Review of the Day: Freaky Fast Frankie Joe by Lutricia Clifton
Freaky Fast Frankie Joe
By Lutricia Clifton
Holiday House
$16.95
ISBN: 978-0-8234-2367-5
Ages 9-12
On shelves now
Realistic fiction for kids has more baggage than other fictional genres for that age group. Fantasies and comedies and science fiction get to rely on the extraordinary to weave their tales. Historical fiction, meanwhile, has the nice veil of history in place to aid the writer in making their point. What does realistic fiction have? Reality. Cold, cruel, dead dogs and incurable disease-ridden reality. When people think of middle grade realistic fiction their minds sometimes go to deeply depressing works where horrible things happen to perfectly nice kids.
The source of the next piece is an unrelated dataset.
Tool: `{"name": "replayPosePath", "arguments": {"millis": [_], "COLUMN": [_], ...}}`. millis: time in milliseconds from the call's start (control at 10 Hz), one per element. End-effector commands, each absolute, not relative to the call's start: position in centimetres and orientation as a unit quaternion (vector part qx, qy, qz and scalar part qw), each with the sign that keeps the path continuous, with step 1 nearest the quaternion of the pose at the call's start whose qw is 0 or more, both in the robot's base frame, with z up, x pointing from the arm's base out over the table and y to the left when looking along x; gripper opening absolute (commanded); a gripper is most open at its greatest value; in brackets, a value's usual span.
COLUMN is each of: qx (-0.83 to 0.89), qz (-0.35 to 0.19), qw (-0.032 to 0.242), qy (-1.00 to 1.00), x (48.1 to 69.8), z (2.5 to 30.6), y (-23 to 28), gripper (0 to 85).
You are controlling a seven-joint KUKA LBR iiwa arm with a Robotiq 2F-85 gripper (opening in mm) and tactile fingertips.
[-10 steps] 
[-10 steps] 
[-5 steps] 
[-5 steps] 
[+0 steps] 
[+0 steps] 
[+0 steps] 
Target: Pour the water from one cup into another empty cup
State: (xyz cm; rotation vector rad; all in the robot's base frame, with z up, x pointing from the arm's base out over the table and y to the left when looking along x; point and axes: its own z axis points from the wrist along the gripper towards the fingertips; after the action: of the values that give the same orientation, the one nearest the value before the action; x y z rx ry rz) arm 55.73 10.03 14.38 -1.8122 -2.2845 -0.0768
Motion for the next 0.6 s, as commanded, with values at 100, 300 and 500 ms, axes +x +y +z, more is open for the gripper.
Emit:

Blame schools that equate misery with learning for that crime. My favorite works of realistic fiction move beyond obvious metaphors and big honking deaths to make their points in subtler, more amusing ways. No one’s going to necessarily accuse Lutricia Clifton’s Freaky Fast Frankie Joe of being a laugh riot, admitted. But with its appealing hero, recognizable cast of characters and strong plot this is one subtle little novel that wins you over before you even realized you needed convincing. Consider discovering it.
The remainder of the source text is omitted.